For this, I just dump all my chicken pieces in a large stock pot, add diced celery and onion, and some Italian seasoning. Fill the rest of the pot with water to about an inch below the rim, bring to a boil, lower your heat to a simmer and cover. I usually let this cook for 6 hours or more.
Then it's time to drain the stock from the pieces. I do this in a large bowl, placed in my sink, with a colander over it. The pieces and bits get put in another bowl in the fridge and fed to the cats and dog over the course of the next week. Despite the bones being cooked down, I pick them out so that the dog doesn't get them. They love this little extra treat in their food.
My next step is to put the stock in the fridge for a night. This saves on the skimming step, because once the stock has cooled, the fat will condense on the top as a film, and can be removed easily. Then it's time to put the stock back in a large pot and add our ingredients.
I like to serve this with a dropped biscuit recipe from my Betty Crocker cookbook (1986 edition). Perfect for a dreary winter day.
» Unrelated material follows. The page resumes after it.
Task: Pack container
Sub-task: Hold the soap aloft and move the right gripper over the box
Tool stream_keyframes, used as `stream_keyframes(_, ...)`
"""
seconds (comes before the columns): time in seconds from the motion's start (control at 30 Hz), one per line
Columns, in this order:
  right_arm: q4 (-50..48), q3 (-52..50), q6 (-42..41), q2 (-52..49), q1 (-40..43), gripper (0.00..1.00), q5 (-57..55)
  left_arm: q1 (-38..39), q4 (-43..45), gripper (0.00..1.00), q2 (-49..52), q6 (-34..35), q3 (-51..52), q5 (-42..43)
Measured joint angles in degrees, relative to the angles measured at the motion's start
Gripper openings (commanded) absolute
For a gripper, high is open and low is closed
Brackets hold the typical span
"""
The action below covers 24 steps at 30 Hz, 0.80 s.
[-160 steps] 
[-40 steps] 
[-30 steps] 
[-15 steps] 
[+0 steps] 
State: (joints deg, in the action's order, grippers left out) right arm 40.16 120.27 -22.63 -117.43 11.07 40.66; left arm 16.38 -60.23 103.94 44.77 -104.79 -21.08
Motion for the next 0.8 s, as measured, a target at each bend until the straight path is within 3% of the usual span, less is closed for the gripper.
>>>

1/2 cup shortening (I use butter)
2 cups all purpose flour
1 tbspn sugar
3 tspns baking powder
1 tspn salt
1 cup of milk
Mix ingredients with a spoon until fully blended. Grease a baking pan, drop spoonfuls into pan, and bake at 450 degrees for 10-15 mins, until lightly browned. Much like bread recipes, tapping on the biscuits for a hollow sound will also help you make sure they are done.